# Assignment
Scan the material for the word "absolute", then return every line where it appears.

# Materials provided
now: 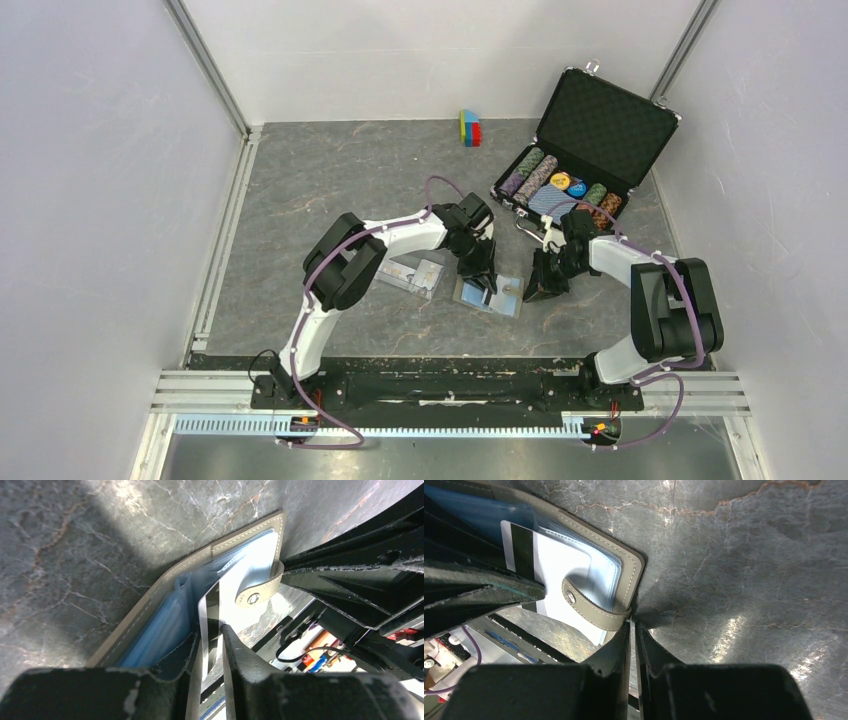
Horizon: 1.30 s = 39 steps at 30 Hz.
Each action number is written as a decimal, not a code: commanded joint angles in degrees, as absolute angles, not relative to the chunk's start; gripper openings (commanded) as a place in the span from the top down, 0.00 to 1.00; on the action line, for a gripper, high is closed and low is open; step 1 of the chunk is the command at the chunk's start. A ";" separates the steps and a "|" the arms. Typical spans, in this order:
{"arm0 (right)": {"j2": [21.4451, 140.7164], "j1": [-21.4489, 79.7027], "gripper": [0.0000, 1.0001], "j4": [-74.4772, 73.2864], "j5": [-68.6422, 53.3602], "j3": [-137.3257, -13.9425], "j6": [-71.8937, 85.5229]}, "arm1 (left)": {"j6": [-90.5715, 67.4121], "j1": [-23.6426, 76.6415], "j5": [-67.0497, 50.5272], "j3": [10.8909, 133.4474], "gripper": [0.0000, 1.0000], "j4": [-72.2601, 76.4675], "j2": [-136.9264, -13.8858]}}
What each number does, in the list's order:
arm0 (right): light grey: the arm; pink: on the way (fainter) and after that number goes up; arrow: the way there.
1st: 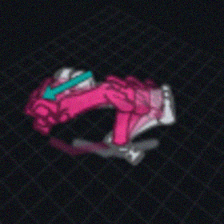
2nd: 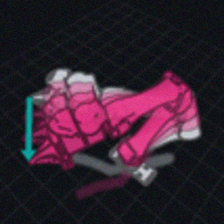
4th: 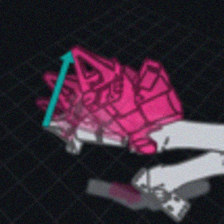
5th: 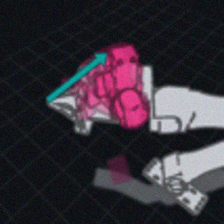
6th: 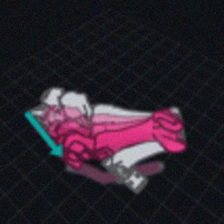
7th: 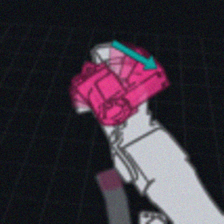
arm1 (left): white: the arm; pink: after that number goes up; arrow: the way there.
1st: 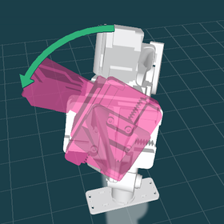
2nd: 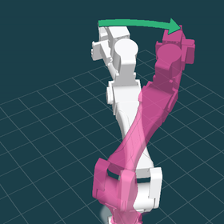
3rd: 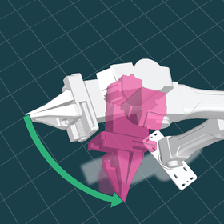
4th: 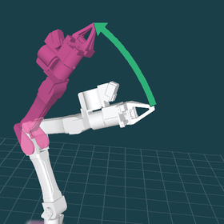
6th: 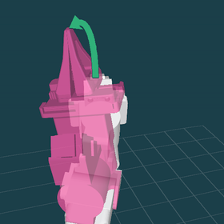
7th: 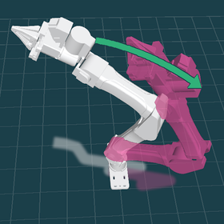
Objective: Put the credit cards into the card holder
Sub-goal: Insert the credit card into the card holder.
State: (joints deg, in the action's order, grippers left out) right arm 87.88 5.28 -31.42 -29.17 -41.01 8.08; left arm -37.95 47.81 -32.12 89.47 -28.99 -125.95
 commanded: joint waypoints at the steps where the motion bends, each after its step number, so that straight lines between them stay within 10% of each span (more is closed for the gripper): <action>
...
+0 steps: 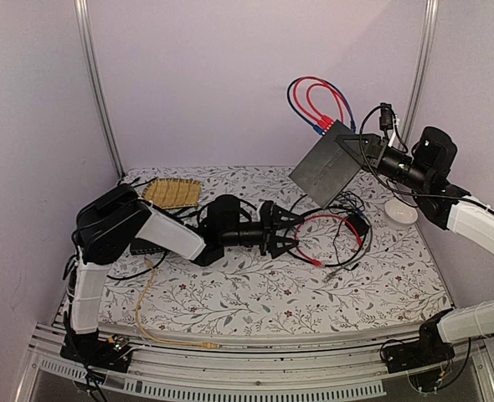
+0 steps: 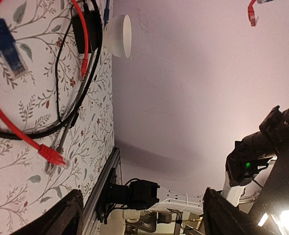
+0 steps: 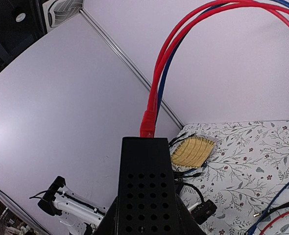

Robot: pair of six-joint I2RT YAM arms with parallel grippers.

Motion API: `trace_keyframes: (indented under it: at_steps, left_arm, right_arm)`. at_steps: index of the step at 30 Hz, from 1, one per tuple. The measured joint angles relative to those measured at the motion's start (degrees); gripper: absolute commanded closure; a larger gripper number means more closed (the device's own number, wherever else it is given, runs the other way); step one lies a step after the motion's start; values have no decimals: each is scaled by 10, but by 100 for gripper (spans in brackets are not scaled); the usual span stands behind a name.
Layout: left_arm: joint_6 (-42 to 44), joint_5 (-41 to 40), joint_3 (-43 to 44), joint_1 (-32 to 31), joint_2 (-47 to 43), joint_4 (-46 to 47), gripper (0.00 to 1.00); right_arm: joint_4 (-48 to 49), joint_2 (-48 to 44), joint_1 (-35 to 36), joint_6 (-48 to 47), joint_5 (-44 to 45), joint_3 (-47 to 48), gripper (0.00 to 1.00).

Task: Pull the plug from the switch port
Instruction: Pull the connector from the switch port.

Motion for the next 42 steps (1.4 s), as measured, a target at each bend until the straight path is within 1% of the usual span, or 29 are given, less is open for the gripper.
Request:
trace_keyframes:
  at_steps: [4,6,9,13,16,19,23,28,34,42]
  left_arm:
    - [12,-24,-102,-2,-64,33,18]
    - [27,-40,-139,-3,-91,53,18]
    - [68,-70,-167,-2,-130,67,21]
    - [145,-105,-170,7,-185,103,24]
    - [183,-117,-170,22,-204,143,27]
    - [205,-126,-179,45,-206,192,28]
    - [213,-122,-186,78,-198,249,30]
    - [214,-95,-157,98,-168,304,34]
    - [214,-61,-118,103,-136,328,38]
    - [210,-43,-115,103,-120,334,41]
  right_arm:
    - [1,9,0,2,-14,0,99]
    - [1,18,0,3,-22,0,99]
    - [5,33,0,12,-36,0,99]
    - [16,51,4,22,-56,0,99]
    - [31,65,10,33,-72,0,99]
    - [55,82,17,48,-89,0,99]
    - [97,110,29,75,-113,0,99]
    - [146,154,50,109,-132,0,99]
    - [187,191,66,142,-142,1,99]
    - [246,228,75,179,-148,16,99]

# Written answer
Each action number is written as a decimal, not a code: commanded joint angles in degrees, as absolute angles, not relative to the chunk's start; gripper openings (commanded) as a place in the span from the top down, 0.00 to 1.00; on the action line, for a gripper, high is closed and low is open; step 1 of the chunk is the command at the chunk's start. A ";" separates the steps and a "|" the arms. Typical spans, in this order:
Motion API: `trace_keyframes: (indented under it: at_steps, left_arm, right_arm)`. at_steps: index of the step at 30 Hz, from 1, one per tuple. The measured joint angles relative to those measured at the motion's start (degrees); gripper: absolute commanded closure; a larger gripper number means more closed (the device's own number, wherever else it is given, runs the other way); step one lies a step after the motion's start; values have no decimals: each is scaled by 10, but by 100 for gripper (spans in brackets are not scaled); the usual span stands behind a name.

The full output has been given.